I am using Python with RQ to manage jobs. Occasionally a job will fail for a variety of reasons, usually either insufficient memory or timeout. I would like to have these jobs retried but with more resources dedicated to the ECS task. I have multiple job queues and different workers for each job queue with resource assignments tailored for each queue type (e.g. small, medium and large). For these failed jobs, I would like to move them to the next larger queue (e.g. a failed job on the medium queue should be retried but moved to the large queue). This is my worker code, I've tried a few different ways but nothing seems to actually work.
listen = [os.getenv('REDIS_QUEUE', 'small')]

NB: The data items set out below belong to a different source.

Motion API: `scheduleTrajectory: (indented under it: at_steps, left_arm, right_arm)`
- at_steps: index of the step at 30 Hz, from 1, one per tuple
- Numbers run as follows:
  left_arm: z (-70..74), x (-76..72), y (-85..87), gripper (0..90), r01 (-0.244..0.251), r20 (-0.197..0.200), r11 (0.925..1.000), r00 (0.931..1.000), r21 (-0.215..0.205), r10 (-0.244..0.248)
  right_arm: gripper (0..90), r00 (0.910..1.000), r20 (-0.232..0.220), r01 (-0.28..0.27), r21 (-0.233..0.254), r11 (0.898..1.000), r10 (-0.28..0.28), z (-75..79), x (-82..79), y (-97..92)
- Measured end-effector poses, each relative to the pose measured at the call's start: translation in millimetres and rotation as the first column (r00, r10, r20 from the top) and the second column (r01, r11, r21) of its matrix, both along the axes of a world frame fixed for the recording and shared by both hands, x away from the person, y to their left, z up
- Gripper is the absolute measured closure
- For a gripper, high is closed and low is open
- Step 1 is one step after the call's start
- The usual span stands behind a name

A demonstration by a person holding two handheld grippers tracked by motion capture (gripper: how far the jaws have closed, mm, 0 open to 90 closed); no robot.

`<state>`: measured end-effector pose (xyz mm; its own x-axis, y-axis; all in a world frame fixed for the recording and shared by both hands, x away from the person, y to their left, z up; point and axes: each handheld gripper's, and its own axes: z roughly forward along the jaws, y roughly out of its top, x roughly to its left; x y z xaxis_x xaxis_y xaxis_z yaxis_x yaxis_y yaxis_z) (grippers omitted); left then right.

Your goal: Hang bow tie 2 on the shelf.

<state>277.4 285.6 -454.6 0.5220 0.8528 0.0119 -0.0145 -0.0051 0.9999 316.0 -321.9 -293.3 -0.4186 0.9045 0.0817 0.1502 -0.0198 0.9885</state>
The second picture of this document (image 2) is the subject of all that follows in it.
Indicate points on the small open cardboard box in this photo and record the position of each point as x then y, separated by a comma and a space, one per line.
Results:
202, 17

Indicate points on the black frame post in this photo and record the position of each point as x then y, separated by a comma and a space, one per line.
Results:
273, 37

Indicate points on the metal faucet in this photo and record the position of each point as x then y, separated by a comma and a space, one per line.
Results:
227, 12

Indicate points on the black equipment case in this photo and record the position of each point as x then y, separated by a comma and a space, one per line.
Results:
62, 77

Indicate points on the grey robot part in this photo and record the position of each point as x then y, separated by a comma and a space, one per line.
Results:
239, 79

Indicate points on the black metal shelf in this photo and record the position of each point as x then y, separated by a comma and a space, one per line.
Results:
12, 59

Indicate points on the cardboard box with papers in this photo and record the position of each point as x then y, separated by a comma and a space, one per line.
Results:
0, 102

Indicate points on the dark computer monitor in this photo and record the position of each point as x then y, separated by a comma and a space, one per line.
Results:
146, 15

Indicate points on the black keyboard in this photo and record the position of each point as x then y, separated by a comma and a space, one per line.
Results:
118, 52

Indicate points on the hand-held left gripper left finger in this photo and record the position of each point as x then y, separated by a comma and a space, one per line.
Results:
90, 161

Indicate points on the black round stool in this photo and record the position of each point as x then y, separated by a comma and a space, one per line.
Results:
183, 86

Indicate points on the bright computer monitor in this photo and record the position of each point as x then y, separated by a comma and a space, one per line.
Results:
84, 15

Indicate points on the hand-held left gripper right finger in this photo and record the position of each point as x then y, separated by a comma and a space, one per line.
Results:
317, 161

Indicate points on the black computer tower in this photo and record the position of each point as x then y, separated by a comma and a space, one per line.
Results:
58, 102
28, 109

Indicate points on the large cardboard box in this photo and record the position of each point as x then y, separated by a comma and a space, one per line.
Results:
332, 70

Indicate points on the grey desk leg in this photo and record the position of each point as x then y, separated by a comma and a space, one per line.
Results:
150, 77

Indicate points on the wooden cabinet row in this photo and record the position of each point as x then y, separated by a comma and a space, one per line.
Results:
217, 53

retry_queue = os.getenv('RETRY_QUEUE', 'medium')
rqn_small = 'small'
rqn_medium = 'medium'
rqn_large = 'large'
rq_small = Queue(rqn_small, connection=redis_connection)
rq_medium = Queue(rqn_medium, connection=redis_connection)
rq_large = Queue(rqn_large, connection=redis_connection)
def retry_job(job : Job):
if retry_queue == rqn_small:
#job.retry(queue=rqn_small)
job.retry(queue=rq_small)
elif retry_queue == rqn_medium:
#job.retry(rqn_medium)
job.retry(rq_medium)
elif retry_queue == rqn_large:
#job.retry(queue=rqn_large)
job.retry(queue=rq_large)
else:
job.retry() # stay on current queue
def retry_handler(job, exc_type, exception, traceback):
if job.retries_left:
retry_job(job)
return False # No more handlers
return True # Allow other handlers
def work_horse_killed_handler(job: Job, retpid: int, ret_val: int, rusage: struct_rusage):
# THis is called when ECS terminates a task due to scaling policies and the job was not able to finish
retry_job(job)
return False
if __name__ == '__main__':
with Connection(redis_connection):
worker = Worker(map(Queue, listen),
exception_handlers=[retry_handler],
work_horse_killed_handler=work_horse_killed_handler)
worker.work(with_scheduler=True)
print('Worker has exited')
I thought about scheduling a new job and letting this one fail but I would like to keep the same job ID as I return that to the client when the job is submitted.